[ 02/13] workqueue: consider work function when searching for busy work items

stable.vger.kernel.org archive mirror
 help / color / mirror / Atom feed

From: Greg Kroah-Hartman <gregkh@linuxfoundation.org>
To: linux-kernel@vger.kernel.org
Cc: Greg Kroah-Hartman <gregkh@linuxfoundation.org>,
	stable@vger.kernel.org, Tejun Heo <tj@kernel.org>,
	Andrey Isakov <andy51@gmx.ru>, Li Zefan <lizefan@huawei.com>
Subject: [ 02/13] workqueue: consider work function when searching for busy work items
Date: Mon, 26 Aug 2013 18:08:34 -0700	[thread overview]
Message-ID: <20130827010310.032641422@linuxfoundation.org> (raw)
In-Reply-To: <20130827010309.850395966@linuxfoundation.org>

3.4-stable review patch.  If anyone has any objections, please let me know.

------------------

From: Tejun Heo <tj@kernel.org>

commit a2c1c57be8d9fd5b716113c8991d3d702eeacf77 upstream.

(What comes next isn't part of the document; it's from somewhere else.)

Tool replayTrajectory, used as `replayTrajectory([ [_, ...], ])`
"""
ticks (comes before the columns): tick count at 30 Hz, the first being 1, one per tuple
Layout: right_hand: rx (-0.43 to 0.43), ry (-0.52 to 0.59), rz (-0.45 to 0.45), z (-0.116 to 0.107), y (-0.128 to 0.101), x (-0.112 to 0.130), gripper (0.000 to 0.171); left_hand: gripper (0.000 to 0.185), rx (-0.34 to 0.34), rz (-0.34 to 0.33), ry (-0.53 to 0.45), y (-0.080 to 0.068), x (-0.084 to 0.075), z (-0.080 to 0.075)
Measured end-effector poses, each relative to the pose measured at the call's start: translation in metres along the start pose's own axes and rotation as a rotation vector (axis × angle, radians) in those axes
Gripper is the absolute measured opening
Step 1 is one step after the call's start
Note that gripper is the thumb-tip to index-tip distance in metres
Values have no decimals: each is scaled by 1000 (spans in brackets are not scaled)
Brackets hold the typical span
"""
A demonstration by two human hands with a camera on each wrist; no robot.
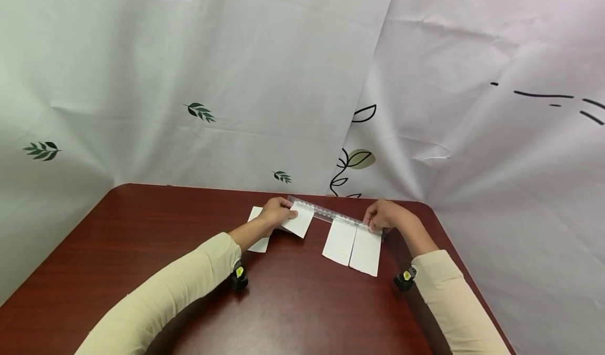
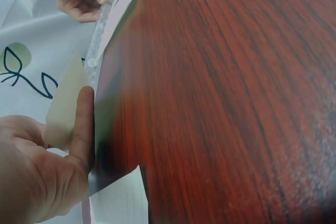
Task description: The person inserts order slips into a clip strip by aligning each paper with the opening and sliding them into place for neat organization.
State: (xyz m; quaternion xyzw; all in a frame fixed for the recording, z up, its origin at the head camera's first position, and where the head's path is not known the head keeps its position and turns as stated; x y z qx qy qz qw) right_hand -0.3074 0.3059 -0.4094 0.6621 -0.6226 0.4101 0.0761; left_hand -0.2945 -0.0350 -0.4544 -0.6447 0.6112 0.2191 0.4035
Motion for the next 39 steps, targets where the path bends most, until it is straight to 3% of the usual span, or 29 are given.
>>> replayTrajectory([
  [13, 5, 6, -8, 0, 0, -1, 14, 39, 59, 49, -28, 0, -5, 5],
  [21, 10, 5, -7, -2, 1, 0, 14, 46, 131, 59, -69, -3, -10, 12],
  [28, 16, 0, -10, -3, 1, -1, 14, 48, 137, 71, -32, -4, -15, 15],
  [39, 13, -3, -7, -2, 0, 0, 14, 51, 187, 65, -65, -5, -17, 23],
])
Point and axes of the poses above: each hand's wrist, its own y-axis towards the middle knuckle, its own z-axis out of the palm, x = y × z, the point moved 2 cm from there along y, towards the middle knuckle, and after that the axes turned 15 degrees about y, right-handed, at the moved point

To avoid executing the same work item concurrenlty, workqueue hashes
currently busy workers according to their current work items and looks
up the the table when it wants to execute a new work item.  If there
already is a worker which is executing the new work item, the new item
is queued to the found worker so that it gets executed only after the
current execution finishes.

Unfortunately, a work item may be freed while being executed and thus
recycled for different purposes.  If it gets recycled for a different
work item and queued while the previous execution is still in
progress, workqueue may make the new work item wait for the old one
although the two aren't really related in any way.

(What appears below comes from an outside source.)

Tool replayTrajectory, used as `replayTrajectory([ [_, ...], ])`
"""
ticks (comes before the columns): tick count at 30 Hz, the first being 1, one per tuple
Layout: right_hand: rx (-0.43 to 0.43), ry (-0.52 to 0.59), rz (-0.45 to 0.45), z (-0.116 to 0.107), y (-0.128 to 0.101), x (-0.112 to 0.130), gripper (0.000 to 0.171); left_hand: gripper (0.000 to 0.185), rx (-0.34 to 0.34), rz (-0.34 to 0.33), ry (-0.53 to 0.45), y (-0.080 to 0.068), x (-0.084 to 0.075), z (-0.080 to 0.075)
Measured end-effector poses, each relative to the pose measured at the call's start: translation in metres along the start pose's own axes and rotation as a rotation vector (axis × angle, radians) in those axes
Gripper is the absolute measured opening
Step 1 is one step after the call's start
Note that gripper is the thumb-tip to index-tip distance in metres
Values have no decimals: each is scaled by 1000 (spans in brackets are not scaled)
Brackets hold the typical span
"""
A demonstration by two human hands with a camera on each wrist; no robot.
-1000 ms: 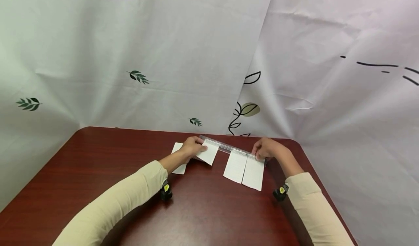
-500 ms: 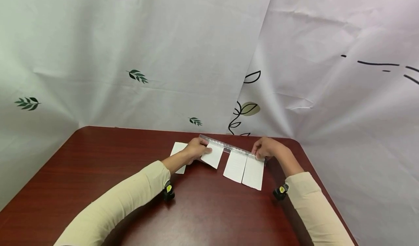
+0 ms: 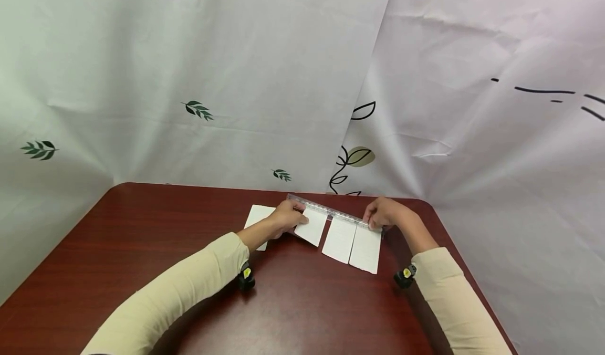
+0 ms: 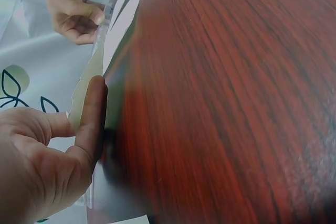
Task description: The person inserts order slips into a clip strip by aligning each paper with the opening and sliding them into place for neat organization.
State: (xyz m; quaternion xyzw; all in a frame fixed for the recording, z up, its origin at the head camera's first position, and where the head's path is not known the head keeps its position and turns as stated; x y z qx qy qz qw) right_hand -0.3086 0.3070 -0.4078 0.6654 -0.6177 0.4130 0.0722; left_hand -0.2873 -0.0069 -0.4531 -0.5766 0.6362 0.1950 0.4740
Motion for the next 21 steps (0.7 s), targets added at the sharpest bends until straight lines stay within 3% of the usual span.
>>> replayTrajectory([
  [9, -1, -3, 7, 0, 1, -1, 16, 54, 46, 2, -33, -1, -3, 3],
  [15, -5, 3, 14, 0, 2, -1, 17, 55, 36, 8, -12, 1, -2, 4],
  [21, -5, 4, 5, 1, 0, 0, 16, 59, 60, 15, -96, 1, -2, 4],
])
Point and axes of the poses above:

In extreme cases, this false dependency may lead to deadlock although
it's extremely unlikely given that there aren't too many self-freeing
work item users and they usually don't wait for other work items.

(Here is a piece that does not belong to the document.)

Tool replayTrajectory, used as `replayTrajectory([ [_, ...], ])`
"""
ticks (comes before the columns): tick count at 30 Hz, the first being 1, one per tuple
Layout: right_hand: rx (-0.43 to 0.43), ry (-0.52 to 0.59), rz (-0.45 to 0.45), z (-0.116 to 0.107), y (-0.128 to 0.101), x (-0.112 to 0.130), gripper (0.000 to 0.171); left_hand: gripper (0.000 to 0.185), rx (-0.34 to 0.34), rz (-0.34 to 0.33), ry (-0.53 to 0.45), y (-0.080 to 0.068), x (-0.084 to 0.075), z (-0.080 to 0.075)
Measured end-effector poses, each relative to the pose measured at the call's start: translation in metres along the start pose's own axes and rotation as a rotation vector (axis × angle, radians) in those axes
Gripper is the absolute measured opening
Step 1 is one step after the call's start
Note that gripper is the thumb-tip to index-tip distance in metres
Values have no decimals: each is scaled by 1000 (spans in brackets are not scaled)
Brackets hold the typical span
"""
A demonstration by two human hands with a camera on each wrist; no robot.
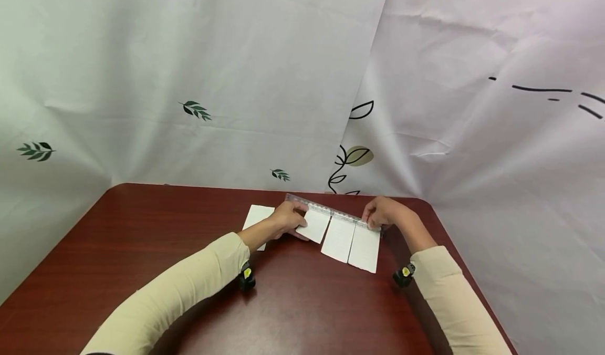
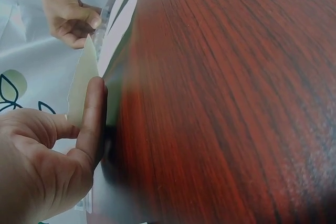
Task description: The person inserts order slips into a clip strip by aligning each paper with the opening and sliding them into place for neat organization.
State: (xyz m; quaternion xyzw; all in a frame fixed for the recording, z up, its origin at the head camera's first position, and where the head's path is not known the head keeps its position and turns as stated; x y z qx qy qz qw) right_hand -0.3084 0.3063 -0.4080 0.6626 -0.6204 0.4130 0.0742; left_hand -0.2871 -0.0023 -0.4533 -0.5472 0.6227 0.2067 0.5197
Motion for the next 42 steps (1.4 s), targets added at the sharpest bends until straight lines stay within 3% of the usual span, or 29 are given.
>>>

To alleviate the problem, record the current work function in each
busy worker and match it together with the work item address in
find_worker_executing_work().  While this isn't complete, it ensures
that unrelated work items don't interact with each other and in the
very unlikely case where a twisted wq user triggers it, it's always
onto itself making the culprit easy to spot.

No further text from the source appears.